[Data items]
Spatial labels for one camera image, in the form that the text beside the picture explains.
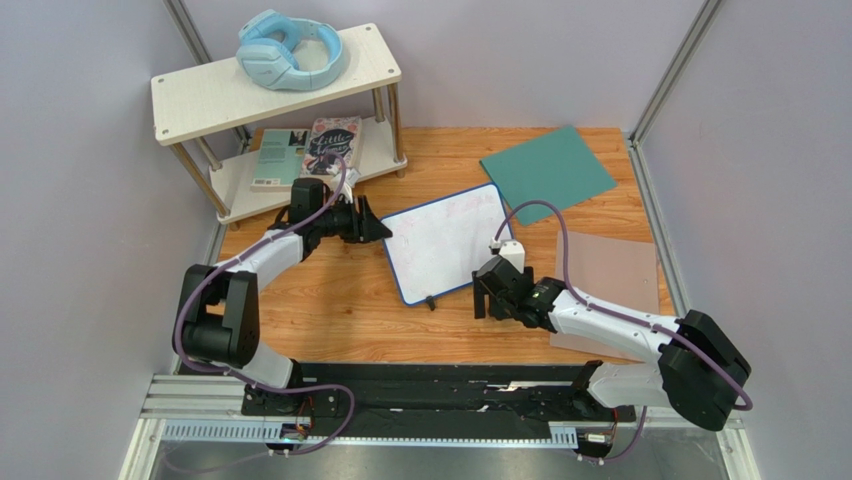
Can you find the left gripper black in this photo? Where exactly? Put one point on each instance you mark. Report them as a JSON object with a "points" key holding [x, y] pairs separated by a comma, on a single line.
{"points": [[363, 226]]}

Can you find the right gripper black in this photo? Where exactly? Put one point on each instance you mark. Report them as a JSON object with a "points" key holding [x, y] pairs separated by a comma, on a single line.
{"points": [[489, 297]]}

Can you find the blue framed whiteboard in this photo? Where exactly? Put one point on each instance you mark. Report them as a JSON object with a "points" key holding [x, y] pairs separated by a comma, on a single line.
{"points": [[436, 245]]}

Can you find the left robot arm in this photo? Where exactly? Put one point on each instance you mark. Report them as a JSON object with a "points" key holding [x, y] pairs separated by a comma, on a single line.
{"points": [[217, 327]]}

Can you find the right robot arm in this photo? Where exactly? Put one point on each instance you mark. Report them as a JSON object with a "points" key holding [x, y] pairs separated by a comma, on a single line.
{"points": [[688, 364]]}

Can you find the Little Women book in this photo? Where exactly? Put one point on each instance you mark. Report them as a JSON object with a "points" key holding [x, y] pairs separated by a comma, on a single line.
{"points": [[329, 138]]}

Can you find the teal paperback book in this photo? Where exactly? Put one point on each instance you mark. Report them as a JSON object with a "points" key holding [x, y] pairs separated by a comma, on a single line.
{"points": [[280, 156]]}

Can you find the pinkish beige mat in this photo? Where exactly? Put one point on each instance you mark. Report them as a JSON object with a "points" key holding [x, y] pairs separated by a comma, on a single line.
{"points": [[620, 271]]}

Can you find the teal green mat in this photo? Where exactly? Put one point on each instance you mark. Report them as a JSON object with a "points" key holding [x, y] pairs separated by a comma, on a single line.
{"points": [[557, 167]]}

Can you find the light blue headphones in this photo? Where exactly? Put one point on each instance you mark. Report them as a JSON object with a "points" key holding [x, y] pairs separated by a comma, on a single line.
{"points": [[267, 44]]}

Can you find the white two-tier shelf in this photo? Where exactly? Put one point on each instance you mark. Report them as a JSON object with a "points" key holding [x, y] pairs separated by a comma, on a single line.
{"points": [[192, 103]]}

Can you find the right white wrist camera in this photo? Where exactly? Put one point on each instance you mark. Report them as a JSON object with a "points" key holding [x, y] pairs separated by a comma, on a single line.
{"points": [[511, 250]]}

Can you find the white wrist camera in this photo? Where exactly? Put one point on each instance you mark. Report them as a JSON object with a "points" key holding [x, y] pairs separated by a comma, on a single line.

## What is required
Retype the whole of the data verbatim. Skip every picture.

## Answer for this exercise
Spatial labels for one camera image, in the form that the text beside the picture explains.
Can you find the left gripper black in this photo? Where exactly? Put one point on each instance you mark. Report them as a JSON object with a "points" key holding [x, y] pairs separated by a comma, on a single line.
{"points": [[363, 226]]}

Can you find the right gripper black in this photo? Where exactly? Put one point on each instance you mark. Report them as a JSON object with a "points" key holding [x, y] pairs separated by a comma, on a single line.
{"points": [[489, 297]]}

Can you find the blue framed whiteboard in this photo? Where exactly? Put one point on each instance you mark. Report them as a JSON object with a "points" key holding [x, y] pairs separated by a comma, on a single line.
{"points": [[436, 245]]}

Can you find the left robot arm in this photo? Where exactly? Put one point on each instance you mark. Report them as a JSON object with a "points" key holding [x, y] pairs separated by a comma, on a single line.
{"points": [[217, 327]]}

Can you find the right robot arm in this photo? Where exactly? Put one point on each instance you mark. Report them as a JSON object with a "points" key holding [x, y] pairs separated by a comma, on a single line.
{"points": [[688, 364]]}

Can you find the Little Women book in this photo? Where exactly? Put one point on each instance you mark. Report them as a JSON object with a "points" key holding [x, y] pairs separated by a comma, on a single line.
{"points": [[329, 138]]}

Can you find the teal paperback book in this photo? Where exactly? Put one point on each instance you mark. Report them as a JSON object with a "points" key holding [x, y] pairs separated by a comma, on a single line.
{"points": [[280, 156]]}

Can you find the pinkish beige mat in this photo? Where exactly? Put one point on each instance you mark. Report them as a JSON object with a "points" key holding [x, y] pairs separated by a comma, on a single line.
{"points": [[620, 271]]}

Can you find the teal green mat in this photo? Where exactly? Put one point on each instance you mark. Report them as a JSON object with a "points" key holding [x, y] pairs separated by a comma, on a single line.
{"points": [[557, 167]]}

Can you find the light blue headphones in this photo? Where exactly? Put one point on each instance you mark. Report them as a JSON object with a "points" key holding [x, y] pairs separated by a comma, on a single line.
{"points": [[267, 44]]}

Can you find the white two-tier shelf in this photo? Where exactly? Put one point on each instance you mark. Report them as a JSON object with a "points" key holding [x, y] pairs separated by a comma, on a single line.
{"points": [[192, 103]]}

Can you find the right white wrist camera in this photo? Where exactly? Put one point on each instance you mark. Report them as a JSON object with a "points" key holding [x, y] pairs separated by a comma, on a single line.
{"points": [[511, 250]]}

Can you find the white wrist camera in this photo? Where exactly? Put one point on each instance you mark. Report them as a JSON object with a "points" key holding [x, y] pairs separated by a comma, on a single line.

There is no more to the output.